(Ponto de Vista de Ryker)
— Não é só você, eu sinto a mesma coisa. E faz sentido, se vocês dois estão conectados de algum jeito. Quando é fêmea Alfa envolvida, a coisa sempre escala rápido, às vezes mais do que entre nós. — Sorri, tentando aliviar o clima. Afinal, aquilo tinha sido informação demais, algo que eu não achava que ele jamais teria me contado.
Ele riu.
— Nem me fale. Para completar, eu ainda sou companheiro de uma. Ou seja, problema em dobro. E vai ficar ainda pior se a Ken resolver voltar para a alcateia depois da faculdade, porque é exatamente isso que minha mãe quer. Sem contar que ela também se preocupa em deixar bem próximos os negócios que a mãe ergueu muito antes do nascimento dela.
— Nem pensar, Jerzinho. Aceita logo. Ela vai ficar aqui. Ela é da Alcateia da Lua Sombria agora. — Meu lobo deixou a possessividade percorrer meu corpo.
— Ainda não podemos dizer isso, não a reivindicamos. — Fiquei curioso sobre que negócio ela tinha e minha mente começou a vagar por formas de trazê-lo para cá.
— Então reivindica ela, seu idiota do car*lho.

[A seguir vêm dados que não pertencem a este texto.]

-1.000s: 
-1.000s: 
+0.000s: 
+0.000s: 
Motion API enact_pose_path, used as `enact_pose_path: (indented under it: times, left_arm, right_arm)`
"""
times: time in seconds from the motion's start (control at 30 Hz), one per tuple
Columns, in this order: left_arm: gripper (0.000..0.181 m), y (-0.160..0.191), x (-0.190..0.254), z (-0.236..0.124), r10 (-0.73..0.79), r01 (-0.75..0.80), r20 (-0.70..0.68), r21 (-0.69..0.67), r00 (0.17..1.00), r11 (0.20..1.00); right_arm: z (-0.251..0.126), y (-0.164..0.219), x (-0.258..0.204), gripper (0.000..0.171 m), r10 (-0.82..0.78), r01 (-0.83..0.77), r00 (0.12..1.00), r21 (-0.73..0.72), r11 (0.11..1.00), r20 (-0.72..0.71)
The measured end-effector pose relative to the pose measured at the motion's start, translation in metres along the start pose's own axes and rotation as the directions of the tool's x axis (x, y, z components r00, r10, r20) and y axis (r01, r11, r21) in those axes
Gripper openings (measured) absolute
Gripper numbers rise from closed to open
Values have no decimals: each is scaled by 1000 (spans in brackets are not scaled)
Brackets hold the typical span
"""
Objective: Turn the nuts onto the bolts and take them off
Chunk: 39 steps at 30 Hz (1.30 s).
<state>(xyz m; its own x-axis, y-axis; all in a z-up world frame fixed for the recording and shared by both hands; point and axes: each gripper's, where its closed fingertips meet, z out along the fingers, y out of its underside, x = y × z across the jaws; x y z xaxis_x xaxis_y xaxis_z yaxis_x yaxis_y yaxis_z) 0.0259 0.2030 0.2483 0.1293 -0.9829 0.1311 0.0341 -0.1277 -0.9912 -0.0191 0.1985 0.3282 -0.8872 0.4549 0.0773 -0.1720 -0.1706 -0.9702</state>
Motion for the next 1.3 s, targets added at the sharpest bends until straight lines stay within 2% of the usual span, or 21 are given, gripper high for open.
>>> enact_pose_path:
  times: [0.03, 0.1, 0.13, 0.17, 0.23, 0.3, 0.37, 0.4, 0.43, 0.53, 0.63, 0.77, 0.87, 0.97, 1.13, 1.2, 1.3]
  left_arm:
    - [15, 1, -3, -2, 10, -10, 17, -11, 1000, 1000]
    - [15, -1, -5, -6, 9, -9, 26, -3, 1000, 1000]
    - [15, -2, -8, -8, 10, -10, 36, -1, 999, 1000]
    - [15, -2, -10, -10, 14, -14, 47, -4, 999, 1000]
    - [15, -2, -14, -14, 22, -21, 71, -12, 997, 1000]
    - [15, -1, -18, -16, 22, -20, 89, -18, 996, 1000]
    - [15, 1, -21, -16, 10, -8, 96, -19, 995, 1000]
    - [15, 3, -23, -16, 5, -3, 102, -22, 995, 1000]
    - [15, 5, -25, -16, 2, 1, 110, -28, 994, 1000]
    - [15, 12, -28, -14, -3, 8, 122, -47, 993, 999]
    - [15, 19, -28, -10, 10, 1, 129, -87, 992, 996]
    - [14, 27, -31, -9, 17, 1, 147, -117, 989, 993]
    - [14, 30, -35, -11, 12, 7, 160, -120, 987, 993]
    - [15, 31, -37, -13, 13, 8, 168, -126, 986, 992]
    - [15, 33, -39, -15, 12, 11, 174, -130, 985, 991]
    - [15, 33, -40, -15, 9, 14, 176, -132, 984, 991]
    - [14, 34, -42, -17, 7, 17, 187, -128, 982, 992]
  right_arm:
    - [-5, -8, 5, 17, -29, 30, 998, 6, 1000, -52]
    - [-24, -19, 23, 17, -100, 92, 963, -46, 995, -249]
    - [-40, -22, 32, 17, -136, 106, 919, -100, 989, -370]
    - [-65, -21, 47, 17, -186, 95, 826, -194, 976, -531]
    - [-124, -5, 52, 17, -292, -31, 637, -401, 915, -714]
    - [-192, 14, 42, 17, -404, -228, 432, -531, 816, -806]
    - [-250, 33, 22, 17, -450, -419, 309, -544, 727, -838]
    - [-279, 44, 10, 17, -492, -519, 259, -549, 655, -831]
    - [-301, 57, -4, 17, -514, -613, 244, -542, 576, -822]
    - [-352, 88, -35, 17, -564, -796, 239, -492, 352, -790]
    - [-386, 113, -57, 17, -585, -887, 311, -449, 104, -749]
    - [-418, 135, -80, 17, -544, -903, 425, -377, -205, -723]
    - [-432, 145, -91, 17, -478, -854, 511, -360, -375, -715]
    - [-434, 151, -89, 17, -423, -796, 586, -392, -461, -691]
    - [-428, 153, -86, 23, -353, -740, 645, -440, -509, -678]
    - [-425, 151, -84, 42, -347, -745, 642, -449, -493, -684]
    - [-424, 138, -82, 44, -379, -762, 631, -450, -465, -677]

Ela é nossa!
— Ela tem seus próprios planos, e precisamos respeitar isso também. — Por mais que a ideia me deixasse fisicamente desconfortável, eu precisava agir com cautela. Para um lobo, o companheiro vinha acima de tudo. Para um humano, não necessariamente. E não fazia ideia de como esse vínculo se manifestava nela. Será que ela conseguiria enfrentar algo que nós não conseguíamos controlar?
— Quem é o sentimental agora?
— Vamos só treinar. A gente resolve isso em breve.
Pelo menos eu tinha um pouco mais de contexto sobre ela e conseguia respeitar o fato de o Jeremiah tentar protegê-la e, ao mesmo tempo, dar a ela o que queria. Se ela fosse metade do que parecia ser em termos de teimosia, Jeremiah estava certo, todos nós teríamos trabalho.
Parte de mim quase gostava da ideia de vê-la se submeter a mim. "Ela faria isso de bom grado ou lutaria contra?" Sacudi a cabeça para tentar afastar aquelas imagens, mas foi tarde demais. Jeremiah percebeu na hora e me deu um tapa na cabeça, provavelmente porque meu pau já estava começando a reagir à ideia de jogá-la contra a parede. "Não dava pra culpá-lo, né?" De qualquer forma, não era algo que ele fosse entender… E eu também não iria perder tempo tentando explicar.
Eu mal percebi quando o treino deixou de ser consciente e virou puro instinto. Ele era bom, bom de verdade, e fazia eu trabalhar duro por cada ponto. No fundo, isso só me deixava mais tranquilo, porque se ele se movia assim num treino, não haveria esforço algum para proteger minha irmã numa situação real.
Ele avançou e eu tentei escapar girando o corpo, mas senti o braço dele fechar em volta da minha cintura. Diante da situação, impedi o segundo braço a tempo e acabamos presos num jogo de força, cada um puxando para um lado. Em seguida, ataquei com um cotovelo, mirando as costas, só que ele se abaixou e rolou, saindo do alcance.
No fim, não me deu descanso, voltou rápido, segurou meu braço e tentou imobilizá-lo atrás de mim. Então, acompanhei a tentativa e reverti em uma chave de pescoço. E, sem pensar duas vezes, ele se lançou para frente, tentando me jogar por cima do ombro, algo que nunca tinha acontecido antes.
Por um segundo, a surpresa me travou, contudo, reagi a tempo, girei o corpo e aterrissei firme. Como eu não tinha soltado a imobilização, ele acabou lutando às cegas, com o rosto no chão e pouca margem de reação. Dessa forma, ele aguentou por um minuto inteiro antes que eu o liberasse e sinalizasse para reiniciarmos.